### About this exercise
Keep only the lines of the material below that contain the word "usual". Copy those lines.

### Given material
--*--
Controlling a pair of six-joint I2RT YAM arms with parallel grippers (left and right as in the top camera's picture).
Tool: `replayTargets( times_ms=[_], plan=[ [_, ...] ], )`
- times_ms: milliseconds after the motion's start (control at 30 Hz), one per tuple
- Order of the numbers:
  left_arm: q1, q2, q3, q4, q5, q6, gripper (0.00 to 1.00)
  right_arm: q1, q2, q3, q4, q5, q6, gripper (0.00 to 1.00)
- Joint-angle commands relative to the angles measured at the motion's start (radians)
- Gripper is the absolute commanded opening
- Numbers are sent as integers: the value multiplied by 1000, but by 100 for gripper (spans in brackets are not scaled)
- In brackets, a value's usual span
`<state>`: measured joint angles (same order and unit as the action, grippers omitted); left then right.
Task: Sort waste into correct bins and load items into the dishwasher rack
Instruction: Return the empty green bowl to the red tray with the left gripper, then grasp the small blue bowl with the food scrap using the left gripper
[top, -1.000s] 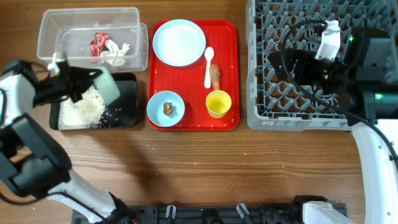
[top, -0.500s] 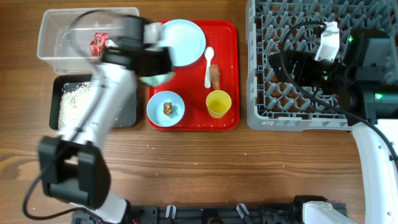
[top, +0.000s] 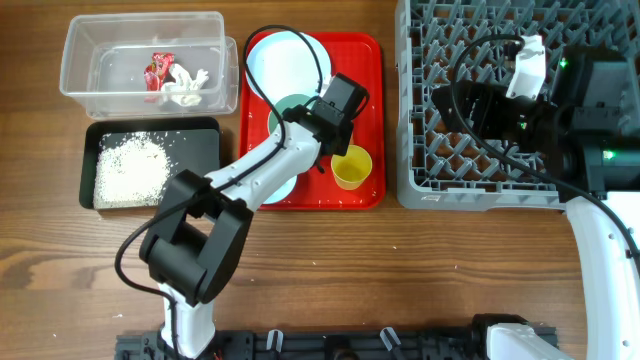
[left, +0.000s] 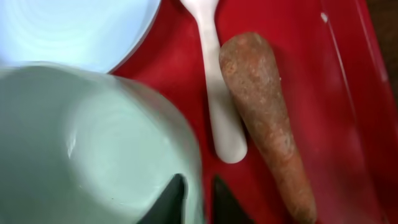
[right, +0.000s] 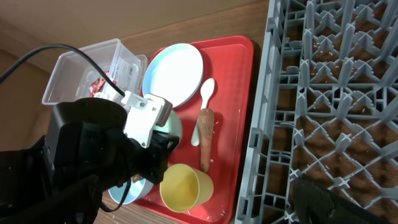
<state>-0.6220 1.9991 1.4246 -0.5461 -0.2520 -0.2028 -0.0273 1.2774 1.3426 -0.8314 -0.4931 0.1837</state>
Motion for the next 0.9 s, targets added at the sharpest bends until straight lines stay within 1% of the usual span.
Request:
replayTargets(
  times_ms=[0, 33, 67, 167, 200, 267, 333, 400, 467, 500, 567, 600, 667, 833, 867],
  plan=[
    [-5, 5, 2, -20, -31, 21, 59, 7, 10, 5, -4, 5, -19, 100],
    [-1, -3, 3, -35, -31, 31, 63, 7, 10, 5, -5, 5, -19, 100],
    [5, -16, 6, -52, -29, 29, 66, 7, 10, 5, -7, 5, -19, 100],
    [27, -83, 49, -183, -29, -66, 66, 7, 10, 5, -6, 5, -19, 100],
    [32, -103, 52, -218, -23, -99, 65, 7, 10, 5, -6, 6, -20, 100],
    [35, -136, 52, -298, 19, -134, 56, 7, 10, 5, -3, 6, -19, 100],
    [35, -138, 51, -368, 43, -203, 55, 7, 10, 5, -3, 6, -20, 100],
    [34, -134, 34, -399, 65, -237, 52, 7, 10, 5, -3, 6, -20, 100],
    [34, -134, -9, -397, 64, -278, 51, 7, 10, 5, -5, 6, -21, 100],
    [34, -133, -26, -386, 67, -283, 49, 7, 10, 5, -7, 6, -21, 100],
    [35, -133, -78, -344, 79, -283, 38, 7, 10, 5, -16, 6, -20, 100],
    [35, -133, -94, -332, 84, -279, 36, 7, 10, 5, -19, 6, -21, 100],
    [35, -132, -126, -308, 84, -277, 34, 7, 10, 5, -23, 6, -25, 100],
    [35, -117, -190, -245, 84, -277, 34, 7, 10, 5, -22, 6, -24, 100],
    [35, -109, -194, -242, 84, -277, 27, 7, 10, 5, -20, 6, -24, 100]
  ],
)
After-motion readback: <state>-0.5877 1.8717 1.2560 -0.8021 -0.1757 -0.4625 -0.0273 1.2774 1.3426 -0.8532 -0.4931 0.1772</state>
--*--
### Task solution
- In brackets, a value's usual span
Motion for the next 0.9 s, targets added at the sharpest bends until straight lines stay within 1% of the usual span.

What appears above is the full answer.